Even if you do not have time to make it efficient, it is important (if you are planning a career in CS) to understand how inefficient it is. Here's an extreme example to make the illustration of the problem easier. Suppose you have 10000 entries; and every 25th entry, you have the number 1234; and you want to remove all of these entries having 1234.

For this particular array, you should ask yourself how many comparisons of 1234 will the function make and how many move operations it performs before returning. Then just think about this - is there anything that can be done to significantly improve. If you post the code of your solution, I'll do two things for you - I'll test it to make sure it works for multiple cases, and I'll start the ball rolling a little on the efficiency issue. Sometime, if you do get time, you can pursue the efficiency issue further in another question.
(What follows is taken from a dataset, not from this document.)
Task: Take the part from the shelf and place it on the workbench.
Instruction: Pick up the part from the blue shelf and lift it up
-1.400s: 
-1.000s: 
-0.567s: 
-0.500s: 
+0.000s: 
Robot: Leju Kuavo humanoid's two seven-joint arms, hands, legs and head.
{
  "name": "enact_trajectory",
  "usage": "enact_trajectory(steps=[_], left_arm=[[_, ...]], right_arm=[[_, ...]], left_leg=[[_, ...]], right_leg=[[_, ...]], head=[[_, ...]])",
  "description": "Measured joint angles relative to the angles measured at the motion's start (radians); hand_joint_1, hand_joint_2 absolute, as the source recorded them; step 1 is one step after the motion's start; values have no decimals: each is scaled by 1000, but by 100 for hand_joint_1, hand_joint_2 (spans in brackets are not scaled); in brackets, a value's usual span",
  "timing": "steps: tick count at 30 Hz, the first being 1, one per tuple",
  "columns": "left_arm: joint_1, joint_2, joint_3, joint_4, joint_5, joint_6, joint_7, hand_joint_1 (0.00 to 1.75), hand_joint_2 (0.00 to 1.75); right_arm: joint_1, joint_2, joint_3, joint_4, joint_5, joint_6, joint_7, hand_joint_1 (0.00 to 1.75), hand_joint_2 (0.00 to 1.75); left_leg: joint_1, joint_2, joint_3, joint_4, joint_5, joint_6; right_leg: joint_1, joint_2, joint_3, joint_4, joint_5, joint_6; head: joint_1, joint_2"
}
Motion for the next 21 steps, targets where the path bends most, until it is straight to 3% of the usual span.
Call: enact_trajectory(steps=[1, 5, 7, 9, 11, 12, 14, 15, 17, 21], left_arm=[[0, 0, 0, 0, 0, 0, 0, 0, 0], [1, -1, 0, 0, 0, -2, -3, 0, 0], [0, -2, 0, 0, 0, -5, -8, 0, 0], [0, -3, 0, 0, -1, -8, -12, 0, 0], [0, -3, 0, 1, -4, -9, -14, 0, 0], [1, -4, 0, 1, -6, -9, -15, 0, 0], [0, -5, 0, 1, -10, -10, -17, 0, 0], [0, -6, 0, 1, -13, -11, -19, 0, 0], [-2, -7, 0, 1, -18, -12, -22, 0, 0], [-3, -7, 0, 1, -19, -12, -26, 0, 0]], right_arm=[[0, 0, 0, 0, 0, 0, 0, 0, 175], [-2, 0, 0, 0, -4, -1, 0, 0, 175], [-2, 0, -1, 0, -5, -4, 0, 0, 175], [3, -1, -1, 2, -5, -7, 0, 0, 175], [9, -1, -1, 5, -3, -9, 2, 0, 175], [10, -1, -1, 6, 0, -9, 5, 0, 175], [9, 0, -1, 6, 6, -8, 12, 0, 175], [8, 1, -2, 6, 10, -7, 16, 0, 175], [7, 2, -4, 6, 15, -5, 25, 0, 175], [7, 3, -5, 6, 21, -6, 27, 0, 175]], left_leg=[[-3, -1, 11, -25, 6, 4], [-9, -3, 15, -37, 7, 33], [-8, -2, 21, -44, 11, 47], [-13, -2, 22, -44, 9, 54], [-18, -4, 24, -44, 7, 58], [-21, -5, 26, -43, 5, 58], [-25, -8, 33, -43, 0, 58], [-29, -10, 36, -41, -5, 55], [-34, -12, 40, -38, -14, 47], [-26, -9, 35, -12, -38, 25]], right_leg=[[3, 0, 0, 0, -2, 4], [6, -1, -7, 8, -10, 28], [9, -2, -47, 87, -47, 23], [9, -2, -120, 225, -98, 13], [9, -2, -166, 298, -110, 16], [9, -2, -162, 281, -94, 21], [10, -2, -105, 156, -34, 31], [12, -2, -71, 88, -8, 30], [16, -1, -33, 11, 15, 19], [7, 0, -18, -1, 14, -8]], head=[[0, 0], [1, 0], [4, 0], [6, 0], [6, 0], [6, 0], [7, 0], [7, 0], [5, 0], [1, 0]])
BTW - In the future, you are not supposed to award points based on good intentions, or time spent, or effort - just award if you learned something of value pertinent to the question. (There are some exceptions to this rule if you run out of time to continue or abandon a question - then the moderators may have to make a decision.) In this thread, I know that you learned some things so I don't see an issue with awarding points.

Overall, your code had a very nice look about it. So, keep up the good work. I hope to work with you again.

Author

Commented:
It was your guidance that allowed me to figure it out so you deserve the points...and I did complete it on my own.  It is not perfect, but it will get me by.
Good for you!
>> but it will get me by
This is actually an industry standard for many companies. If it weren't, there would never be a need for monthly or yearly releases - the first release would be perfect! I think you will do well.